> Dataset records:
◆ ◆ ◆ ◆ ◆

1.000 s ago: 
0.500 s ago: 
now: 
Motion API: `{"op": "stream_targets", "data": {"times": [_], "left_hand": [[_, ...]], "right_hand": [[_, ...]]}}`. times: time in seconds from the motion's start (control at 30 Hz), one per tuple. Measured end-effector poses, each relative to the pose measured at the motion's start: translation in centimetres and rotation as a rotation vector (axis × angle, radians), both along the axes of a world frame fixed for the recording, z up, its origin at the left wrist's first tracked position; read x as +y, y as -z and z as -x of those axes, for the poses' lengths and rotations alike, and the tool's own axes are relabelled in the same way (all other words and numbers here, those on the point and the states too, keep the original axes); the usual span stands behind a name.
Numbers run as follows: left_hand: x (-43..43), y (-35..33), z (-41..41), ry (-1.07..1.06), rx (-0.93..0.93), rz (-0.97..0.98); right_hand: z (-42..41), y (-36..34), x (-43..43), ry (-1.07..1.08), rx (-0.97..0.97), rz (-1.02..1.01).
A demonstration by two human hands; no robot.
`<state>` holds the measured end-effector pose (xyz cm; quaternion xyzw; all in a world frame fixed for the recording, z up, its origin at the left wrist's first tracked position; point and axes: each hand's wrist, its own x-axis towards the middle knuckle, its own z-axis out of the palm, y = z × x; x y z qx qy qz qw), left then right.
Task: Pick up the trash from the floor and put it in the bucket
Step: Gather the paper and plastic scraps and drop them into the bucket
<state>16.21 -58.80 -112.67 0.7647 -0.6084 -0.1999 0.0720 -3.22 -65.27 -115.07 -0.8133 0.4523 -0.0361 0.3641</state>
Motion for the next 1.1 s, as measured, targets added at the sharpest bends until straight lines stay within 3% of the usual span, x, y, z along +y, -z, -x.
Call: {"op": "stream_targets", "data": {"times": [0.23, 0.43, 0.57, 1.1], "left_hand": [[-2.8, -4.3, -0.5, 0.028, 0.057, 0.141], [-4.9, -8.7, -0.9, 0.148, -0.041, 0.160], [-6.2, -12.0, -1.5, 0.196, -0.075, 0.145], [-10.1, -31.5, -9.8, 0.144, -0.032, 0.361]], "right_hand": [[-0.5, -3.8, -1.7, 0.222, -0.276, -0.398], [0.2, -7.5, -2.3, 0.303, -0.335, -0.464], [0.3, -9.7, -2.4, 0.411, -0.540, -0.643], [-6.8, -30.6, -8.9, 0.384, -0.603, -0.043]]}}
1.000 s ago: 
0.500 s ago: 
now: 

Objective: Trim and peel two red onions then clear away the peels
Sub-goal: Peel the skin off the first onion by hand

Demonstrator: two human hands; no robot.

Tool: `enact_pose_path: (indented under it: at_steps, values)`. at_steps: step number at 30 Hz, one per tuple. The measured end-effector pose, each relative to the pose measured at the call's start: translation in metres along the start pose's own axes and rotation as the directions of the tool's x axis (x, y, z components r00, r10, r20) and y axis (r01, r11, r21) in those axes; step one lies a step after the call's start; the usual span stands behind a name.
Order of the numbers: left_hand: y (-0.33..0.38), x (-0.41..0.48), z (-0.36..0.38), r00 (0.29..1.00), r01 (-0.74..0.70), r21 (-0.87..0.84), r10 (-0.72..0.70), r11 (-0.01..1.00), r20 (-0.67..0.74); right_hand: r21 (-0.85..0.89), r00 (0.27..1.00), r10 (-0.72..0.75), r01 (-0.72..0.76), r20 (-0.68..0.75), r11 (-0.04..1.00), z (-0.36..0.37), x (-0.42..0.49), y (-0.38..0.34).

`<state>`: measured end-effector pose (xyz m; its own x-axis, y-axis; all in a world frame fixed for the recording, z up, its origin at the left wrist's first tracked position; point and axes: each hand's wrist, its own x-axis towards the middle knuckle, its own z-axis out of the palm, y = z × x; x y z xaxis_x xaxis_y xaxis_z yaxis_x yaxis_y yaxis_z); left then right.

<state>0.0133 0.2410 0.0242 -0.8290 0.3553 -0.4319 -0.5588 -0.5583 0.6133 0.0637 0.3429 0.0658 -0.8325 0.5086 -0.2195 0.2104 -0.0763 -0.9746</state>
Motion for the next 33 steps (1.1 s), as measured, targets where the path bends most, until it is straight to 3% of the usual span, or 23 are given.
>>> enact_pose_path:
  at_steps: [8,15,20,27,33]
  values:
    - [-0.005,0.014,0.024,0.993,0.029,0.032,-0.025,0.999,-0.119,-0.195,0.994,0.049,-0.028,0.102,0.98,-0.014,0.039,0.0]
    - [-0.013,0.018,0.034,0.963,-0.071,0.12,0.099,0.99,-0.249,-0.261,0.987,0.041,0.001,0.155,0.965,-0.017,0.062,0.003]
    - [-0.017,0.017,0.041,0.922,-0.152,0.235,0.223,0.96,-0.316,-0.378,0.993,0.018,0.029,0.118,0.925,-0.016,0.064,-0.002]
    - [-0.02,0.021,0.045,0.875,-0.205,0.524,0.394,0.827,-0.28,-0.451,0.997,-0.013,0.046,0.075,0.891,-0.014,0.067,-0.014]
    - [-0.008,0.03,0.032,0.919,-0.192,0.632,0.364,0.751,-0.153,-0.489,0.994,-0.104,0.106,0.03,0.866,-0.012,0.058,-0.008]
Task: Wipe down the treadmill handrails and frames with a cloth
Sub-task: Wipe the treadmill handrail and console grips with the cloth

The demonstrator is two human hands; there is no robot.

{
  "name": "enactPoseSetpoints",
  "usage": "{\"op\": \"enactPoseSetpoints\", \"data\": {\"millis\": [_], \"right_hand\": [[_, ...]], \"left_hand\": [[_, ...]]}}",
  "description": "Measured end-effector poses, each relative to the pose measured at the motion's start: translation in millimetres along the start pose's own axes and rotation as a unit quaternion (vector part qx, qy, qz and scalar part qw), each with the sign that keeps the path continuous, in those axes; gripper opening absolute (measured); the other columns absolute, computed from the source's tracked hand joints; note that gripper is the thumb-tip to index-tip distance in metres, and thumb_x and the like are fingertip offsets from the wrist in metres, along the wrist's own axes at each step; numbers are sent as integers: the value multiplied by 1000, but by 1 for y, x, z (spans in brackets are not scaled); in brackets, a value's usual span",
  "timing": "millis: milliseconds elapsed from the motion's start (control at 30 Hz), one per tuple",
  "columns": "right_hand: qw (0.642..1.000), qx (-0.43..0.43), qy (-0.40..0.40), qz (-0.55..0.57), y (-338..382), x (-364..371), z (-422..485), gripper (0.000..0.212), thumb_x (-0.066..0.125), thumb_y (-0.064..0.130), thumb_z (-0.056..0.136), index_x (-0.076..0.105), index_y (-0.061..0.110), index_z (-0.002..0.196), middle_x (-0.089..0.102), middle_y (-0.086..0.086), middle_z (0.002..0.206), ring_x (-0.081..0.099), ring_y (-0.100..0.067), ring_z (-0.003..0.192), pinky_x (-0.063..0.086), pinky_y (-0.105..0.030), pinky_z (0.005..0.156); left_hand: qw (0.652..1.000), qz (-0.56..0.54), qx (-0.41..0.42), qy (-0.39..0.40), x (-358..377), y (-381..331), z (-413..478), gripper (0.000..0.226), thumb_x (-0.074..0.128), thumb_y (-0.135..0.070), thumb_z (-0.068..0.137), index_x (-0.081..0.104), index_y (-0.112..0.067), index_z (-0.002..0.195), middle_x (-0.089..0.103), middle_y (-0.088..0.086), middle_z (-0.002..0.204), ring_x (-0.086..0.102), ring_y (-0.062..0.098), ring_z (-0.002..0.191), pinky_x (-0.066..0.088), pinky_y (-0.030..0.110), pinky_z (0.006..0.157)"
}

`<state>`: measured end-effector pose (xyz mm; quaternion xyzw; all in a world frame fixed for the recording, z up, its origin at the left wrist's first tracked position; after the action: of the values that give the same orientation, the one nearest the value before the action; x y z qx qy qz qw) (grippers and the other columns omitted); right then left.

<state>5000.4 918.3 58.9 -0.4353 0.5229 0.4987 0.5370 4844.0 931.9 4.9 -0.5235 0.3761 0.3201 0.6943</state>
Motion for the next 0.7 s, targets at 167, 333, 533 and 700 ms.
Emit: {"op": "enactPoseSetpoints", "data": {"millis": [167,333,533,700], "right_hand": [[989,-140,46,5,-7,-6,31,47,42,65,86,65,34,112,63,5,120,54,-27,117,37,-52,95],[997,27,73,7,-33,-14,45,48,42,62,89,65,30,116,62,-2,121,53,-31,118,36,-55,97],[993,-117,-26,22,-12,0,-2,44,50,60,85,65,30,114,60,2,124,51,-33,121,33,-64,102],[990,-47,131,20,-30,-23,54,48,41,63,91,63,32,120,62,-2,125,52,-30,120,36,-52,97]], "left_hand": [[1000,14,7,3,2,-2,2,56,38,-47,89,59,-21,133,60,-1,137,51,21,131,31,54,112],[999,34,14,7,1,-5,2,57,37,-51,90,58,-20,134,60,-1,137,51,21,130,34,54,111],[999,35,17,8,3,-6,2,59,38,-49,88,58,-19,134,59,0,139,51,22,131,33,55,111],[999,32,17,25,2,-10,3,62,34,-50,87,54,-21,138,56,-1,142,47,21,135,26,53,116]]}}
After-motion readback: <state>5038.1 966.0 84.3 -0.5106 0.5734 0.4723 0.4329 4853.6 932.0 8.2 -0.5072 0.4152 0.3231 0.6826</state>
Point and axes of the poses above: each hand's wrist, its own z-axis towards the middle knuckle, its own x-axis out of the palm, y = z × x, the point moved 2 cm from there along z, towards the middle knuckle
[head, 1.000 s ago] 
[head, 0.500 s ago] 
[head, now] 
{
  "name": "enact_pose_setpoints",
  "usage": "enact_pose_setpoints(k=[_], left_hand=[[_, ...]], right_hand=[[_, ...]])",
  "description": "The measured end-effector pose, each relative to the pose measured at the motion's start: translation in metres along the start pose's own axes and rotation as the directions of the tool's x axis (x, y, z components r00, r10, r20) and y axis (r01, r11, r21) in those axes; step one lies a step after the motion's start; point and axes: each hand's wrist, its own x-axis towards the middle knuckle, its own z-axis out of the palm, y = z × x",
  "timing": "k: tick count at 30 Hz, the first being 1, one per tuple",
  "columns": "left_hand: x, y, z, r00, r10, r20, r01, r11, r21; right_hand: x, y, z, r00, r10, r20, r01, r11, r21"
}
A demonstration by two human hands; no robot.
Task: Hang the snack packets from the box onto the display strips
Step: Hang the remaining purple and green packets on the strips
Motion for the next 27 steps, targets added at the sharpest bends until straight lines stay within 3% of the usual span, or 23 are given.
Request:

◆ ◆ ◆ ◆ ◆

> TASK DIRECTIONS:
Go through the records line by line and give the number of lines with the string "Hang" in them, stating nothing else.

> REPLY:
2